Provided material:
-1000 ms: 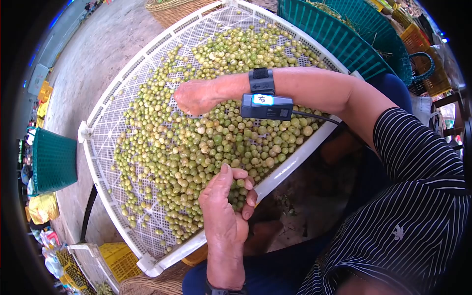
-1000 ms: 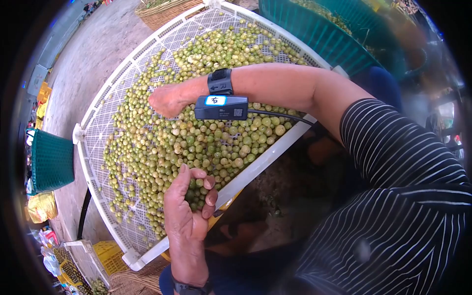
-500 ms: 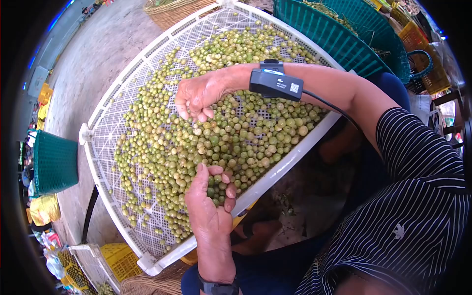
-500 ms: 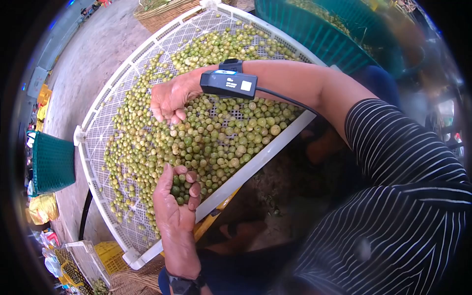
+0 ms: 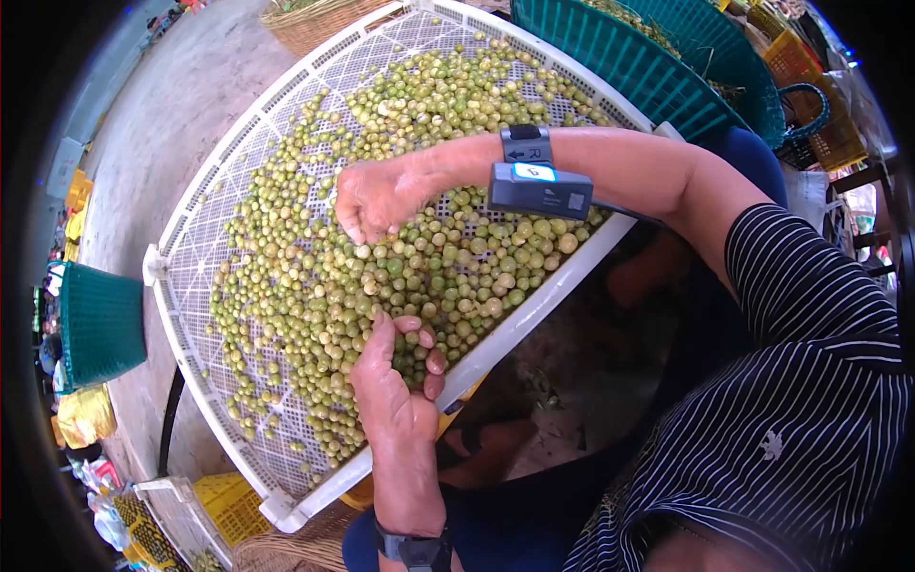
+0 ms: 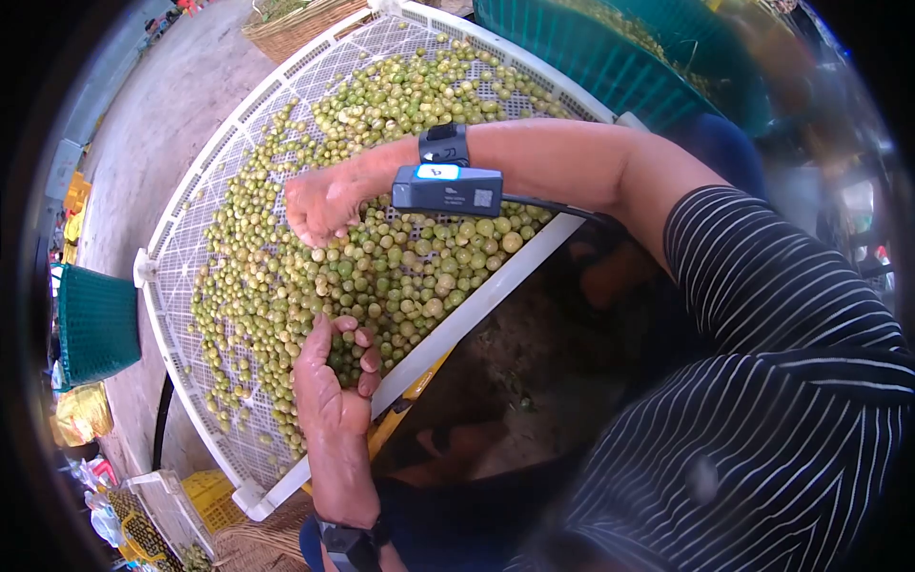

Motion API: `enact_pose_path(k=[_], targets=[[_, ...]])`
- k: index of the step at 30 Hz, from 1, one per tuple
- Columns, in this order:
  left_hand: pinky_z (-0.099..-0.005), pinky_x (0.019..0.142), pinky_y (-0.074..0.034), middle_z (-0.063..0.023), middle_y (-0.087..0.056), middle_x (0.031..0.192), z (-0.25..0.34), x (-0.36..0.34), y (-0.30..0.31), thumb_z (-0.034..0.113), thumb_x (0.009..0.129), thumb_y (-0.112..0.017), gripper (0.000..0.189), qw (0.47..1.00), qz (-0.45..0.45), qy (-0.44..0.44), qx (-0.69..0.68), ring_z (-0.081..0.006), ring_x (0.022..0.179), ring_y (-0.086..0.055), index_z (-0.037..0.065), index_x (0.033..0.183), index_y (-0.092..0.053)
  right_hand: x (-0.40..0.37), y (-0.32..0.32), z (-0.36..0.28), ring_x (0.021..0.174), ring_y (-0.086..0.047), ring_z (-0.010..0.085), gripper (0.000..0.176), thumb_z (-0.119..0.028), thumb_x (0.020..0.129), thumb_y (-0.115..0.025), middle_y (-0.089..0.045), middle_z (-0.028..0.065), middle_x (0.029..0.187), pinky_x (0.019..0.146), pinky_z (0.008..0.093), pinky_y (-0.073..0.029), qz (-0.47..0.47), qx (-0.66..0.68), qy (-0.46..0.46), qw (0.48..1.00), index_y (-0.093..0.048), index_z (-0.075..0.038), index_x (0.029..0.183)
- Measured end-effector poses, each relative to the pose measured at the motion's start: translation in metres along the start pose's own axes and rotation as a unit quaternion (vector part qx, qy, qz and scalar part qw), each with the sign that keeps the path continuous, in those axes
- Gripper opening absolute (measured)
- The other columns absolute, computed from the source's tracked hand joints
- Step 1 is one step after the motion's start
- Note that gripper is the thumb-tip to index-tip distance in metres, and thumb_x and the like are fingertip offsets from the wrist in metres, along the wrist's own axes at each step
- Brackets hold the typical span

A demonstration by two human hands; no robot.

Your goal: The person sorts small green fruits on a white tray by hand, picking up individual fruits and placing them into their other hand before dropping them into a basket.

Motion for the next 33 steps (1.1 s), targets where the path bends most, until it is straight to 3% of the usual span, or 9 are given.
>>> enact_pose_path(k=[3,7,10,14,21,25,27,29,33], targets=[[-0.0224,0.036,-0.029,-0.0074,-0.053,0.068,-0.001,0.001,0.000,0.032,0.092,-0.046,0.030,1.000,-0.002,0.006,0.004,-0.0175,0.048,-0.048,0.004,0.082,-0.054,0.003,-0.016,-0.001,0.049,-0.055,0.0173,0.010,0.001,0.062,-0.054,-0.059,0.0096,0.055,0.047,0.0360,-0.043,-0.001,-0.152,0.171,0.973,-0.060,-0.003,0.056],[-0.0229,0.036,-0.030,-0.0082,-0.054,0.069,-0.002,0.006,0.002,0.034,0.093,-0.044,0.032,1.000,0.002,0.009,-0.015,-0.0180,0.049,-0.049,0.005,0.083,-0.053,-0.006,-0.033,-0.010,0.050,-0.055,0.0318,0.009,-0.001,0.062,-0.054,-0.059,0.0152,0.056,0.049,0.0404,-0.043,0.045,-0.302,0.178,0.936,-0.060,-0.002,0.057],[-0.0239,0.037,-0.032,-0.0098,-0.056,0.071,0.000,0.010,0.004,0.036,0.094,-0.039,0.036,0.999,0.001,0.006,-0.032,-0.0189,0.052,-0.050,0.004,0.085,-0.052,-0.006,-0.038,-0.007,0.048,-0.053,0.0266,0.008,0.000,0.063,-0.052,-0.054,0.0128,0.051,0.045,0.0372,-0.040,0.074,-0.351,0.191,0.914,-0.057,-0.002,0.056],[-0.0252,0.041,-0.034,-0.0126,-0.057,0.076,0.004,0.012,0.005,0.038,0.096,-0.032,0.041,0.999,-0.017,-0.018,-0.032,-0.0205,0.056,-0.053,0.002,0.090,-0.051,-0.003,-0.019,-0.016,0.047,-0.051,0.0195,0.009,0.000,0.064,-0.052,-0.049,0.0105,0.050,0.042,0.0329,-0.036,-0.008,-0.179,0.127,0.976,-0.051,-0.001,0.055],[-0.0245,0.035,-0.033,-0.0155,-0.056,0.083,0.007,0.023,0.007,0.038,0.097,-0.028,0.046,0.985,-0.135,-0.051,-0.097,-0.0237,0.059,-0.053,-0.002,0.100,-0.051,-0.032,-0.035,-0.075,0.043,-0.037,0.0132,0.014,0.003,0.064,-0.048,-0.038,0.0038,0.046,0.043,0.0305,-0.032,-0.031,0.007,0.329,0.944,-0.044,0.000,0.051],[-0.0242,0.034,-0.032,-0.0170,-0.055,0.082,0.007,0.022,0.009,0.040,0.097,-0.028,0.049,0.982,-0.136,-0.018,-0.127,-0.0240,0.056,-0.051,-0.003,0.101,-0.051,-0.022,0.029,-0.037,0.043,-0.028,0.0104,0.018,0.005,0.064,-0.042,-0.028,0.0024,0.047,0.043,0.0281,-0.030,0.132,-0.156,0.086,0.975,-0.036,-0.005,0.050],[-0.0236,0.034,-0.032,-0.0186,-0.054,0.082,0.007,0.022,0.009,0.042,0.096,-0.028,0.050,0.983,-0.136,-0.037,-0.119,-0.0239,0.055,-0.049,-0.003,0.102,-0.050,-0.011,0.063,0.013,0.051,-0.045,0.0138,0.014,0.001,0.069,-0.043,-0.048,0.0054,0.057,0.049,0.0312,-0.040,0.222,-0.345,-0.050,0.910,-0.054,-0.005,0.063],[-0.0234,0.033,-0.031,-0.0188,-0.054,0.082,0.009,0.018,0.006,0.043,0.096,-0.029,0.051,0.984,-0.126,-0.031,-0.123,-0.0236,0.055,-0.049,-0.003,0.102,-0.050,-0.016,0.092,0.060,0.070,-0.060,0.0217,0.020,-0.009,0.076,-0.049,-0.063,0.0117,0.079,0.062,0.0373,-0.049,0.310,-0.435,-0.060,0.843,-0.064,-0.003,0.088],[-0.0228,0.033,-0.031,-0.0186,-0.053,0.082,0.012,0.015,0.002,0.044,0.095,-0.029,0.051,0.988,-0.100,-0.024,-0.116,-0.0231,0.055,-0.049,-0.002,0.100,-0.050,-0.031,0.090,0.116,0.096,-0.058,0.0288,0.035,-0.027,0.079,-0.057,-0.061,0.0173,0.103,0.080,0.0426,-0.048,0.314,-0.328,-0.026,0.890,-0.063,-0.004,0.105]])
Point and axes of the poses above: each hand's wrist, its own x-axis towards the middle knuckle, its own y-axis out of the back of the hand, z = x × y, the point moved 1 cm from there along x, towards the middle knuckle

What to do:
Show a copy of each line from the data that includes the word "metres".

Worked solution:
- Measured end-effector poses, each relative to the pose measured at the motion's start: translation in metres along the start pose's own axes and rotation as a unit quaternion (vector part qx, qy, qz and scalar part qw), each with the sign that keeps the path continuous, in those axes
- Note that gripper is the thumb-tip to index-tip distance in metres, and thumb_x and the like are fingertip offsets from the wrist in metres, along the wrist's own axes at each step

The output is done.